== Data extract
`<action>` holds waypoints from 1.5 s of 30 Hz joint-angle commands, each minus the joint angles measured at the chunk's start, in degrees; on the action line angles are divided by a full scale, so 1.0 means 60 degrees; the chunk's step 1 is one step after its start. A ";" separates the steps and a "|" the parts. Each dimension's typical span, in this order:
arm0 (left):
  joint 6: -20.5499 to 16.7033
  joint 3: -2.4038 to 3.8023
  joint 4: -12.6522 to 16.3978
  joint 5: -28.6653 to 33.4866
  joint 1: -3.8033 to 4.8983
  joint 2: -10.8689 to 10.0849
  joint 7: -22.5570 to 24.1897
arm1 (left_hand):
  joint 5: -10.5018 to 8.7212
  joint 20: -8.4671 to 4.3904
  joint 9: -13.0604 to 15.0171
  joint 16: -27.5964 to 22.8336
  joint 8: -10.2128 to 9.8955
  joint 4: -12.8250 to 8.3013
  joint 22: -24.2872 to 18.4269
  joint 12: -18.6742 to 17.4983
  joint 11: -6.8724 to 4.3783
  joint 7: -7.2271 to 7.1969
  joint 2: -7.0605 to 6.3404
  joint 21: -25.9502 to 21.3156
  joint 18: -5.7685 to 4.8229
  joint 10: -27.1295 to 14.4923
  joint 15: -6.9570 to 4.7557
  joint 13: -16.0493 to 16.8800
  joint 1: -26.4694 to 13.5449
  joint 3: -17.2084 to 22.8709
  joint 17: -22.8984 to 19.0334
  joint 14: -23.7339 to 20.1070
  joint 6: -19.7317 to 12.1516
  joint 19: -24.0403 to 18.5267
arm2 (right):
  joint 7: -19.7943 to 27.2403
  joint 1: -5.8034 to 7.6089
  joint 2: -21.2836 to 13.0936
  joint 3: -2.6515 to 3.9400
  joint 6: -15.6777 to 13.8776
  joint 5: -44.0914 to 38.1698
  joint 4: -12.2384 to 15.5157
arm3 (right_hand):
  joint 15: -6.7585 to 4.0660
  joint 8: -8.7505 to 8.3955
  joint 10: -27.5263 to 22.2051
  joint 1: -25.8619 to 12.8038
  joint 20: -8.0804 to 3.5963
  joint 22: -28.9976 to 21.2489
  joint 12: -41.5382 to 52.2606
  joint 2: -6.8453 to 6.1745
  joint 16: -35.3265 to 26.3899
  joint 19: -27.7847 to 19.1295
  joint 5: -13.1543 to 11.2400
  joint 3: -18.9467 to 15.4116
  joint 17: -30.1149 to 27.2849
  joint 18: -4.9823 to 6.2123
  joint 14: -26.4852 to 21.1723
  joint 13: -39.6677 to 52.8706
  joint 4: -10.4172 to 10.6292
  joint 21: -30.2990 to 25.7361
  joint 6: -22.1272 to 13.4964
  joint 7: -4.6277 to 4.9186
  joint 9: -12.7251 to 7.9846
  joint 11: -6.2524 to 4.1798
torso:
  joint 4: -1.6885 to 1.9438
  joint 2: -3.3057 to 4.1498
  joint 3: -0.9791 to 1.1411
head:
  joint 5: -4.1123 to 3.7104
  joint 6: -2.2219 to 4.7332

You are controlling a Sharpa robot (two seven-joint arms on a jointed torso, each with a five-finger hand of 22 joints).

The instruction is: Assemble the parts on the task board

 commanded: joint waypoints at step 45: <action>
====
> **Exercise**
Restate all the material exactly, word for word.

> **Answer for the task**
`<action>` holds waypoints from 1.5 s of 30 Hz joint-angle commands, each minus the joint angles measured at the chunk's start, in degrees; on the action line angles are divided by a full scale, so 1.0 means 60 degrees; the chunk's step 1 is one step after its start. A ";" separates the steps and a "|" the parts. Each dimension's typical span, in this order:
arm0 (left):
  joint 6: -20.5499 to 16.7033
  joint 3: -2.4038 to 3.8023
  joint 4: -12.6522 to 16.3978
  joint 5: -28.6653 to 33.4866
  joint 1: -3.8033 to 4.8983
  joint 2: -10.8689 to 10.0849
  joint 7: -22.5570 to 24.1897
arm1 (left_hand):
  joint 5: -10.5018 to 8.7212
  joint 20: -8.4671 to 4.3904
  joint 9: -13.0604 to 15.0171
  joint 16: -27.5964 to 22.8336
  joint 8: -10.2128 to 9.8955
  joint 4: -12.8250 to 8.3013
  joint 22: -24.2872 to 18.4269
  joint 12: -18.6742 to 17.4983
  joint 11: -6.8724 to 4.3783
  joint 7: -7.2271 to 7.1969
  joint 2: -7.0605 to 6.3404
  joint 21: -25.9502 to 21.3156
  joint 18: -5.7685 to 4.8229
  joint 10: -27.1295 to 14.4923
  joint 15: -6.9570 to 4.7557
  joint 13: -16.0493 to 16.8800
  joint 1: -26.4694 to 13.5449
  joint 3: -17.2084 to 22.8709
  joint 17: -22.8984 to 19.0334
  joint 14: -23.7339 to 20.1070
  joint 6: -19.7317 to 12.1516
  joint 19: -24.0403 to 18.5267
arm2 (right):
  joint 7: -19.7943 to 27.2403
  joint 1: -5.8034 to 7.6089
  joint 2: -21.2836 to 13.0936
  joint 3: -2.6515 to 3.9400
  joint 6: -15.6777 to 13.8776
  joint 5: -44.0914 to 38.1698
  joint 4: -12.2384 to 15.5157
arm3 (right_hand):
  joint 15: -6.7585 to 4.0660
  joint 8: -8.7505 to 8.3955
  joint 10: -27.5263 to 22.2051
  joint 1: -25.8619 to 12.8038
  joint 20: -8.0804 to 3.5963
  joint 22: -28.9976 to 21.2489
  joint 12: -41.5382 to 52.2606
  joint 2: -6.8453 to 6.1745
  joint 16: -35.3265 to 26.3899
  joint 19: -27.7847 to 19.1295
  joint 5: -13.1543 to 11.2400
  joint 3: -18.9467 to 15.4116
  joint 17: -30.1149 to 27.2849
  joint 18: -4.9823 to 6.2123
  joint 14: -26.4852 to 21.1723
  joint 13: -39.6677 to 52.8706
  joint 4: -10.4172 to 10.6292
  joint 21: -30.2990 to 25.7361
  joint 6: -22.1272 to 13.4964
  joint 7: -4.6277 to 4.9186
  joint 9: -12.7251 to 7.9846
  joint 11: -6.2524 to 4.1798
torso:
  joint 4: -1.6885 to 1.9438
  joint 2: -3.3057 to 4.1498
  joint 3: -0.9791 to 1.1411
head:
  joint 5: -4.1123 to 3.7104
  joint 6: -2.2219 to 4.7332

You are controlling a Sharpa robot (two seven-joint arms on a jointed torso, each with a five-finger hand of 22 joints).

The instruction is: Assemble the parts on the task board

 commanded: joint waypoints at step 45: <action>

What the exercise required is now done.